1

I met this problem when I tried to solve an concurrency issue in my code. In the original code, we only use a unique lock to lock the write operation on a cache which is a stl map. But there is no restrictions on read operation to the cache. So I was thinking add a shared lock to the read operation and keep the unique lock to the write. But someone told me that it's not safe to do multithreading on a map due to some internal caching issue that it itself does.

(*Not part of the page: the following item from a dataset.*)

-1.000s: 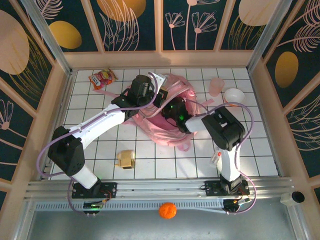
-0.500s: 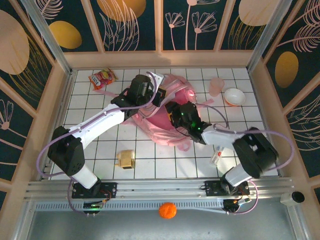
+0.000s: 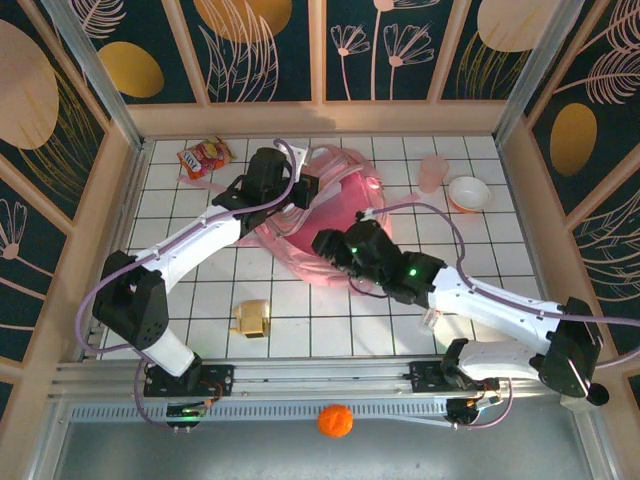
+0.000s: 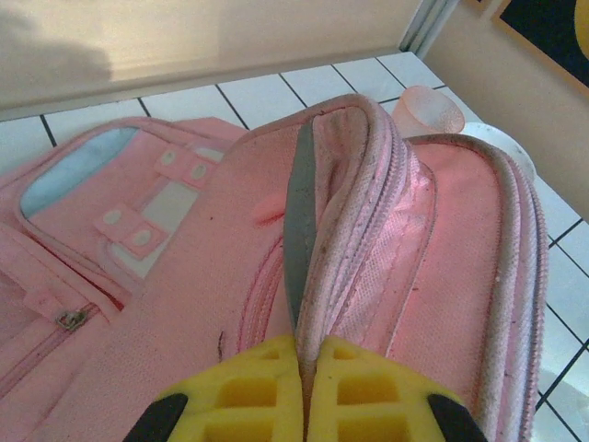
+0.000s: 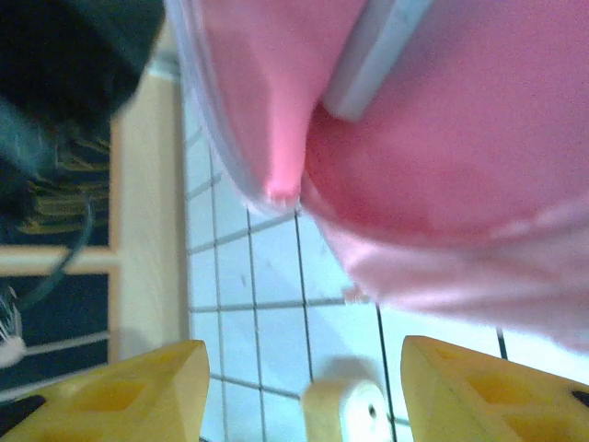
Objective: Pack books, pencil case, and school supplies into a backpack
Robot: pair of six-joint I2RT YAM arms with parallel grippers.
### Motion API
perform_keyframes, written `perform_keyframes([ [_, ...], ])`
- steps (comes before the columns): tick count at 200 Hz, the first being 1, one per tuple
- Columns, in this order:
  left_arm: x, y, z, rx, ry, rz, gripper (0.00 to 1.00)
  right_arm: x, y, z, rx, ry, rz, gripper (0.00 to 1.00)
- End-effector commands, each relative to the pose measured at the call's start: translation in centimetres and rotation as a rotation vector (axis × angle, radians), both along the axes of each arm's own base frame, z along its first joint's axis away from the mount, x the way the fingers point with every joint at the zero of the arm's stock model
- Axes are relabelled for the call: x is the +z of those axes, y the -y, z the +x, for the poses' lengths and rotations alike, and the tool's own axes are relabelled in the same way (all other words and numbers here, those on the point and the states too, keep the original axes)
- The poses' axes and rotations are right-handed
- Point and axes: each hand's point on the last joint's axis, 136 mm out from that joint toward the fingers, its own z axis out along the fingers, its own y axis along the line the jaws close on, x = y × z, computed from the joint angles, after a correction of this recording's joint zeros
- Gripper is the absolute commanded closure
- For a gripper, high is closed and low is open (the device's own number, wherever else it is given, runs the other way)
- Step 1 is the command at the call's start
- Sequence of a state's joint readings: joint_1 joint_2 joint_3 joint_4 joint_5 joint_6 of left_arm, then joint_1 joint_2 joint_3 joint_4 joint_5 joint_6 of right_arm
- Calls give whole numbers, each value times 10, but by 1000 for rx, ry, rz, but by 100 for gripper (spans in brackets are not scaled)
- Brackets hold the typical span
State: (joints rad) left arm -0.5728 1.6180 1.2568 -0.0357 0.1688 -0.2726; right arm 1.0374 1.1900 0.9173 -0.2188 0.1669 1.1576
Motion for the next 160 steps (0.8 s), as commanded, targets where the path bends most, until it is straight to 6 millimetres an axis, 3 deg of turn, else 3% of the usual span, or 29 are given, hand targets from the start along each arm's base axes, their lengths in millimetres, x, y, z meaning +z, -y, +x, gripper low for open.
perform_keyframes([
  [1,24,-6,10,27,51,-79,100,-8,-12,-28,38,-53,-110,43],
  [47,6,-1,10,-19,-24,-100,100,-45,-81,-97,251,-185,-217,42],
  [85,1,-2,12,-37,-34,-90,100,-84,-121,-134,374,-285,-292,38],
  [116,1,-4,17,-44,-42,-88,100,-112,-146,-147,464,-331,-409,34],
  [160,5,2,26,-62,-35,-99,100,-139,-153,-138,474,-380,-501,28],
])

Can someone explain the reason in details? What does the internal caching do?

Weitao Wang
  • 189
  • 1
  • 2
  • 11
  • That doesn't seem to be a concern here: http://stackoverflow.com/questions/8464458/c-pthread-how-to-make-map-access-threadsafe – Kirk Backus Aug 22 '13 at 15:16
  • The **second** answer in this link provides some interesting algorithmic information: http://stackoverflow.com/questions/7078785/design-problem-thread-safety-of-stdmap – Kirk Backus Aug 22 '13 at 15:19
  • @KirkBackus: Re the first link: concurrent reads are safe as long as there are no writes going on. That is, having a writer's lock that readers ignore will let the writer modify the map while a reader is accessing it (and viceversa) – David Rodríguez - dribeas Aug 22 '13 at 15:42
  • `map` is not thread safe by default because it is a costly thing to ensure, and not all uses cases require it to be thread safe. If you need it to be safe, then you need to protect read and write access to it (as per @James Kanze's answer) – josh poley Aug 22 '13 at 15:45

4 Answers4

6

The implementations of std::map must all meet the usual guarantees: if all your do is read, then there is no need for external synchrionization, but as soon as one thread modifies, all accesses must be synchronized.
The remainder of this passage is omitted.